EXERCISE OBJECTIVE
Each line in the data must be reproduced as written, except for any picture.

=== DATASET CONTENT ===

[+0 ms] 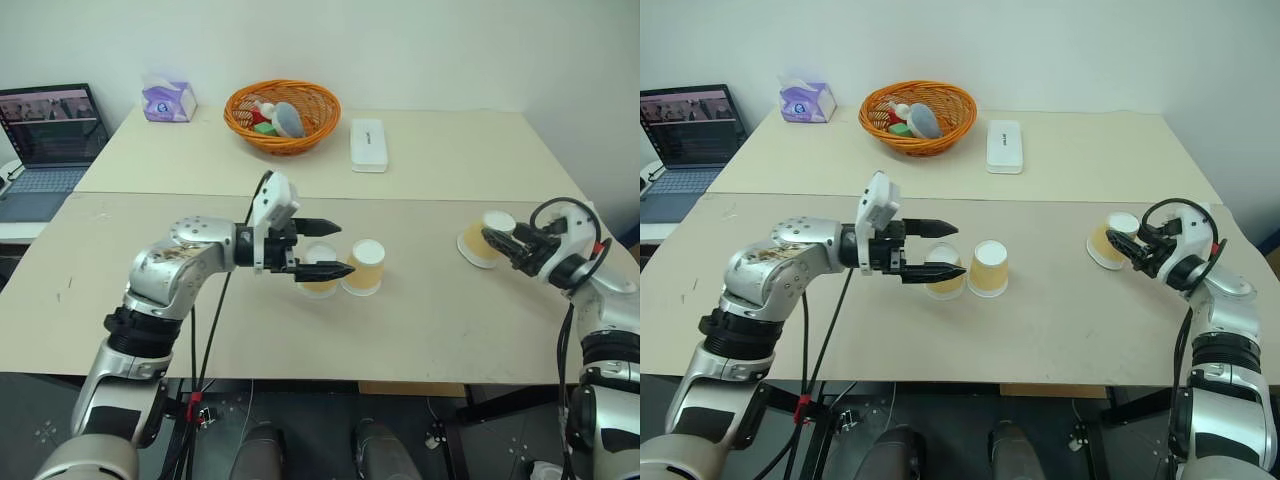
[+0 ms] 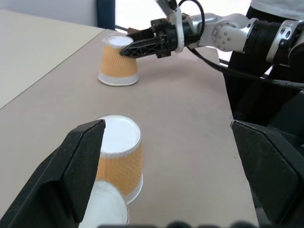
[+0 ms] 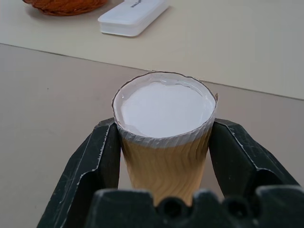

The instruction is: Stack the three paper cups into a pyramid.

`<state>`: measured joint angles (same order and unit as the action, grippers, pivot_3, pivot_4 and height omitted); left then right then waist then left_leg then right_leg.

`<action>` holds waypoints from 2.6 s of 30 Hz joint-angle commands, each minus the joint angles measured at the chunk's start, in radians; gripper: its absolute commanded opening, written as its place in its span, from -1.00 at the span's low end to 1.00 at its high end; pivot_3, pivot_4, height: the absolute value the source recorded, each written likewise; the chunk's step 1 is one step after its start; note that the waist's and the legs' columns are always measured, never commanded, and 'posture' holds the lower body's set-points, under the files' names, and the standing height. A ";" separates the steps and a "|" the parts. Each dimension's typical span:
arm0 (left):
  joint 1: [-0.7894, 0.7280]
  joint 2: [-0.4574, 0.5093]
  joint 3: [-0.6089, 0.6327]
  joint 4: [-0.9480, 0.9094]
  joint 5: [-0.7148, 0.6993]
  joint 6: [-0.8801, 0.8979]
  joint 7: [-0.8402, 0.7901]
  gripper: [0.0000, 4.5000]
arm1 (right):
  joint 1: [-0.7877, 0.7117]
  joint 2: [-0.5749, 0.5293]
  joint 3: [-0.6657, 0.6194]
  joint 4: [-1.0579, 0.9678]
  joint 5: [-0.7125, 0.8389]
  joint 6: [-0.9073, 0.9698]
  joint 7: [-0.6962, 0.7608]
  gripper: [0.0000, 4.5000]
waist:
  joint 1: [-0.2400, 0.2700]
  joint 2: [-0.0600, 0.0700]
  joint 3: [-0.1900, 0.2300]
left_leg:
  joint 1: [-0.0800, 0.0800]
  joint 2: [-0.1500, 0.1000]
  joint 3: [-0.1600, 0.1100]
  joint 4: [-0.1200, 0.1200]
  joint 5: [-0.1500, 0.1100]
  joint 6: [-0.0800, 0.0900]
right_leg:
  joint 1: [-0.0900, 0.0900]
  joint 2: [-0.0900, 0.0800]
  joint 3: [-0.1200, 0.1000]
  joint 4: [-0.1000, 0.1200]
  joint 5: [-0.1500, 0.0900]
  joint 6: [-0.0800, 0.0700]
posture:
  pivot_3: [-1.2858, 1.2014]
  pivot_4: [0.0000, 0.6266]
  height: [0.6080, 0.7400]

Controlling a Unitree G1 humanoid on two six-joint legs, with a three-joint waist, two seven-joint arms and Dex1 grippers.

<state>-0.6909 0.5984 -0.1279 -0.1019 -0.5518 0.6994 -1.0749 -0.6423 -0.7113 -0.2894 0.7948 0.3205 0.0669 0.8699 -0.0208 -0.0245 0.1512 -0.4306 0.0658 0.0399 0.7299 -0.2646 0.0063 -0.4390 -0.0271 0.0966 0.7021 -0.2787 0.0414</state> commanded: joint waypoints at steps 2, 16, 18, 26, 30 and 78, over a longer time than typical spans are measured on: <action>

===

ANSWER BOX
[+0 ms] 
[+0 ms] 
[+0 ms] 

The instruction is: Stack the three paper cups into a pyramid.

`<state>`: measured joint angles (same order and unit as the action, grippers, pivot_3, pivot_4 and height omitted); left then right then waist then left_leg then right_leg.

`<action>` holds waypoints from 2.6 s of 30 Hz joint-angle commands, each minus the joint angles measured at the chunk's start, in radians; gripper: its absolute commanded opening, written as its place in its span, from -1.00 at the span's low end to 1.00 at its high end; pivot_3, pivot_4, height: the absolute value the source recorded, each written likewise; the chunk's step 1 is one step after its start; note that the waist's and the legs' columns are always measured, never commanded, and 'posture' holds the lower body's set-points, under the files' names, and the standing height. A ";" separates the steps and a "|" the parts. Each dimension's typical span:
arm0 (left):
  joint 1: [-0.7894, 0.7280]
  joint 2: [-0.4574, 0.5093]
  joint 3: [-0.6089, 0.6327]
  joint 4: [-0.9480, 0.9094]
  joint 5: [-0.7148, 0.6993]
  joint 6: [-0.8801, 0.8979]
  joint 7: [-0.8402, 0.7901]
  gripper: [0.0000, 4.5000]
arm1 (right):
  joint 1: [-0.7877, 0.7117]
  joint 2: [-0.5749, 0.5293]
  joint 3: [-0.6657, 0.6194]
  joint 4: [-1.0579, 0.9678]
  joint 5: [-0.7125, 0.8389]
  joint 6: [-0.9073, 0.9698]
  joint 7: [-0.6962, 0.7608]
  gripper: [0.0000, 4.5000]
waist:
  joint 1: [-0.2400, 0.2700]
  joint 2: [-0.0600, 0.0700]
  joint 3: [-0.1900, 0.2300]
left_leg:
  joint 1: [-0.0800, 0.0800]
  joint 2: [-0.1500, 0.1000]
  joint 3: [-0.1600, 0.1100]
  joint 4: [-0.1200, 0.1200]
  joint 5: [-0.1500, 0.1100]
  joint 6: [-0.0800, 0.0900]
right_leg:
  joint 1: [-0.0900, 0.0900]
  joint 2: [-0.0900, 0.0800]
  joint 3: [-0.1200, 0.1000]
  joint 4: [-0.1000, 0.1200]
  joint 5: [-0.1500, 0.0900]
  joint 6: [-0.0800, 0.0700]
posture:
  pivot_3: [-1.2858, 1.2014]
  pivot_4: [0.0000, 0.6266]
  height: [0.6080, 0.7400]

Controlling a Unitree G1 humanoid on two six-joint legs, with a three-joint waist, two seven-joint arms and Dex1 grippers.

<state>-0.6909 0.5984 -0.1279 -0.1019 -0.5518 0.6994 -1.0749 -0.6423 -0.7113 -0.2894 0.7948 0.3205 0.0669 0.8699 -0.0208 -0.0245 0.1512 -0.4306 0.0658 0.0399 0.7299 -0.2646 0.0063 -0.4390 -0.0271 0.0966 0.7021 -0.2787 0.0414</state> commanded: joint waypoints at steps 2, 16, 18, 26, 30 and 78, over a longer time than typical spans are measured on: <action>

What appears above is the full answer.